The Baku-Tblisi-Ceyhan pipeline and the politics of oil

Every time critics of the West point to oil as a major determining factor in shaping Western policies towards the rest of the world, Westerners scoff, dismissing such critics as paranoid conspiracy theorists. However, the reality is that oil is indeed a major, if often down-played, element of western strategic thinking, even if it is not necessarily “all about oil”, as critics often say.

The point was emphasised on May 25, when a new oil pipeline from Baku in Azerbaijan to Turkey’s Mediterranean coast was inaugurated at a ceremony at the Sangachal Oil Terminal south of Baku, the capital of Azerbaijan, where the pumps to push the first oil through the pipeline were switched on. The Baku-Tblisi-Ceyhan (BTC) pipeline, 1,090 miles (1,750km) long, and designed to carry 1 millions barrels of oil a day from the Caucasus to the Mediterranean when it reaches full capacity (scheduled for 2009), has been built by a consortium of Western oil companies led by BP, which also includes the American oil giant Halliburton, closely linked with US vice-president Dick Cheney and other senior figures in the Bush administration. Its building was begun in 1998; planning for it has been going in for much longer. Not by chance, the pipeline, after winding through Azerbaijan, Georgia and eastern Turkey, arrives at the Ceyhan Maritime Export Terminal on Turkey’s Mediterranean coast, right next to the major American airbase at Incirlik. The fact that the project has cost more than $4bn — 75 percent of which has come from bank loans underwritten by western governments, and 25 percent from governments directly — is itself a sign of both the scale of profits that the Western companies hope to make from it, and its importance to Western governments. In future, it also has the potential to link up with gas pipelines running across the Caspian from Kazakhstan.

When the pipeline is fully operational, which is expected to take another five years, it will be capable of carrying 1 percent of the world’s daily oil requirements. It has been designed to enable Western companies to access the major oil reserves of the Caspian Sea without having to deal with either Russia, which Western governments regard as a strategic rival, or Iran, which is regarded as an enemy. The oil reserves of the Caspian Sea are regarded as a useful alternative source of oil to the Muslim Middle East, which is regarded as unreliable because of the widespread hatred of America among the region’s people. It also provides an alternative to the existing pipeline owned by the Caspian Pipeline Consortium, which leads from Baku to Novorossiysk in Georgia, which is regarded as being too much under Russian control.

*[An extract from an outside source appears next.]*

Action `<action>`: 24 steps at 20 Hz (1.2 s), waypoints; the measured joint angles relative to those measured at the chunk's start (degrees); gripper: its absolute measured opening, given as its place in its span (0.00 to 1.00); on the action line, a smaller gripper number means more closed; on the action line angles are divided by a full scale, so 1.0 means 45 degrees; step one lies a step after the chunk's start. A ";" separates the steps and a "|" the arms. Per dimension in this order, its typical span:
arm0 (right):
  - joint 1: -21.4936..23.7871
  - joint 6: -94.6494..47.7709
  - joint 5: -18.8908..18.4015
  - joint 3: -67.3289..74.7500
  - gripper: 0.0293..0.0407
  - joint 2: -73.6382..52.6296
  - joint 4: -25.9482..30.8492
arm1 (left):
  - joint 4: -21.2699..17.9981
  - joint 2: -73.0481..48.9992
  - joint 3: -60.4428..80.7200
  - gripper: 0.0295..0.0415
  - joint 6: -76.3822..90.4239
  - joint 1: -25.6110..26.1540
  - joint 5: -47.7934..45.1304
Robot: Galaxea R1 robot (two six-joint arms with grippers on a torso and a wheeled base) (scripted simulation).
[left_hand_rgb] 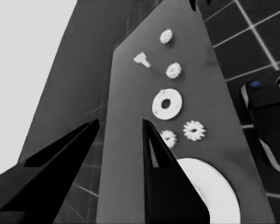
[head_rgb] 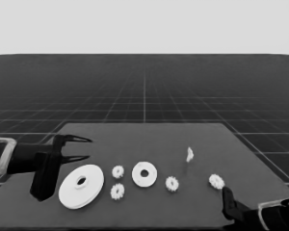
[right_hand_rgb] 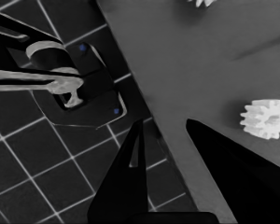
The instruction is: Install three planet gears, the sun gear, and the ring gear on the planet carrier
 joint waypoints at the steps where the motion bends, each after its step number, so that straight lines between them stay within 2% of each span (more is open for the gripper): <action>1: -0.0689 -0.0042 0.0296 0.0674 0.00 0.0173 0.0963 | -0.0932 -0.0036 0.0907 0.00 -0.0033 0.0900 0.0626; 2: -0.0429 -0.0025 0.0172 0.0375 0.13 0.0102 0.0567 | -0.0556 -0.0022 0.0545 0.01 -0.0020 0.0569 0.0377; 3: -0.0278 -0.0015 0.0099 0.0200 0.38 0.0058 0.0334 | -0.0329 -0.0017 0.0320 0.16 -0.0012 0.0366 0.0226; 4: -0.0191 -0.0009 0.0057 0.0100 0.66 0.0033 0.0198 | -0.0196 -0.0014 0.0190 0.43 -0.0007 0.0249 0.0138; 5: -0.0141 -0.0005 0.0032 0.0042 0.76 0.0018 0.0119 | 0.5982 0.3488 -0.0174 0.67 -0.6195 0.3041 0.5686; 6: -0.0111 -0.0003 0.0017 0.0009 0.79 0.0010 0.0072 | 0.6221 0.7564 -0.2249 0.85 -1.2560 0.4064 1.1466; 7: -0.0094 -0.0002 0.0009 -0.0010 0.80 0.0005 0.0045 | 0.3323 0.9535 -0.5239 0.90 -1.7344 0.4136 1.2512; 8: -0.0085 -0.0001 0.0004 -0.0021 0.81 0.0003 0.0028 | 0.1233 1.0376 -0.7727 0.85 -1.9381 0.4154 1.1923; 9: -0.0079 -0.0001 0.0001 -0.0027 0.81 0.0001 0.0019 | -0.0015 1.0841 -0.9473 0.79 -2.0156 0.4207 1.1400; 11: -0.0074 0.0000 -0.0002 -0.0033 0.81 0.0000 0.0010 | -0.1225 1.1351 -1.1392 0.75 -2.0535 0.4292 1.0923; 14: -0.0072 0.0000 -0.0003 -0.0035 0.81 -0.0001 0.0007 | -0.1760 1.1622 -1.2370 0.75 -2.0537 0.4336 1.0752; 15: -0.0072 0.0000 -0.0003 -0.0035 0.81 -0.0001 0.0006 | -0.0789 1.1800 -1.2952 0.75 -2.0266 0.5328 1.0369; 17: -0.0072 0.0000 -0.0003 -0.0036 0.81 -0.0001 0.0006 | 0.0023 1.2083 -1.3836 0.75 -1.9859 0.6420 0.9882; 24: -0.0072 0.0000 -0.0003 -0.0036 0.81 -0.0001 0.0006 | 0.0377 1.2284 -1.4430 0.75 -1.9587 0.6870 0.9569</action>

Such is America’s determination to gain control over Caspian oil that it was a major factor in the West’s intervention in Kosova, where the US has built Camp Bandsteel, one of its largest permanent military bases. Before the bombing of Yugoslavia, supposedly to save the Muslims of Kosova from the Serbs, the Washington Post insisted in an editorial that “With the Middle East increasingly fragile, we will need bases and fly-over rights in the Balkans to protect Caspian Sea oil.” (The US intervention in Kosova is often cited as proof that it is not anti-Muslim, and in fact has acted in the past to save Muslims from attack by their enemies.)

The West’s military interventions in the Middle East are also determined largely by their interest in the region’s oil. It is now well-established that the US had been willing to support the Taliban if they had agreed to build an oil pipeline from Turkmenistan through Afghanistan to Pakistan; it is not a coincidence that Bush’s special envoy to Afghanistan, appointed after the invasion in late 2001, was Zalmay Khalilzad, a former consultant to the American oil company Unocol, who had actually been involved in planning the Afghan pipeline and negotiating with the Taliban about it from 1995 to 1997. American officials also openly admit that oil was a major consideration in both the first Gulf War in 1990-1, and the neo-cons’ determination to attack Iraq once they came to power in 2001.

In other areas too, oil and gas are central. In March this year, during her first trip to India and Pakistan, Condoleezza Rice pressured both countries to abandon plans for a major gas pipeline from Iran through Pakistan to India, one project by which Iran hopes to break the US’s attempts to encircle it. Australia, a key ally of the US, is currently deeply involved in negotiations with East Timor about the exploitation of oil and gas reserves in the Timor Sea, off the coast of East Timor. It is now widely recognised that this, rather than any altruistic concern for the Timorese suffering at the hands of Indonesia, was a major factor in the West’s support for the Timorese independence movement. There has also been a major Western move into West Africa in recent years; Africa contains about 8 percent of the world’s known oil reserves, more than those of north America or the former Soviet Union. Sub-Saharan Africa and the regions of the Gulf of Guinea have seen major oil exploration projects in recent years.

Everything the West does is justified in terms of fighting terrorism, or promoting democracy and human rights in the rest of the world. Nobody should forget, however, that its real reasons are less high-profile but much more important. The opening of the BTC pipeline was a lot lower-profile, and received a lot less coverage, than the inauguration of a “democratic” government in Iraq, for example. But no one should doubt where the West’s main interests really lie.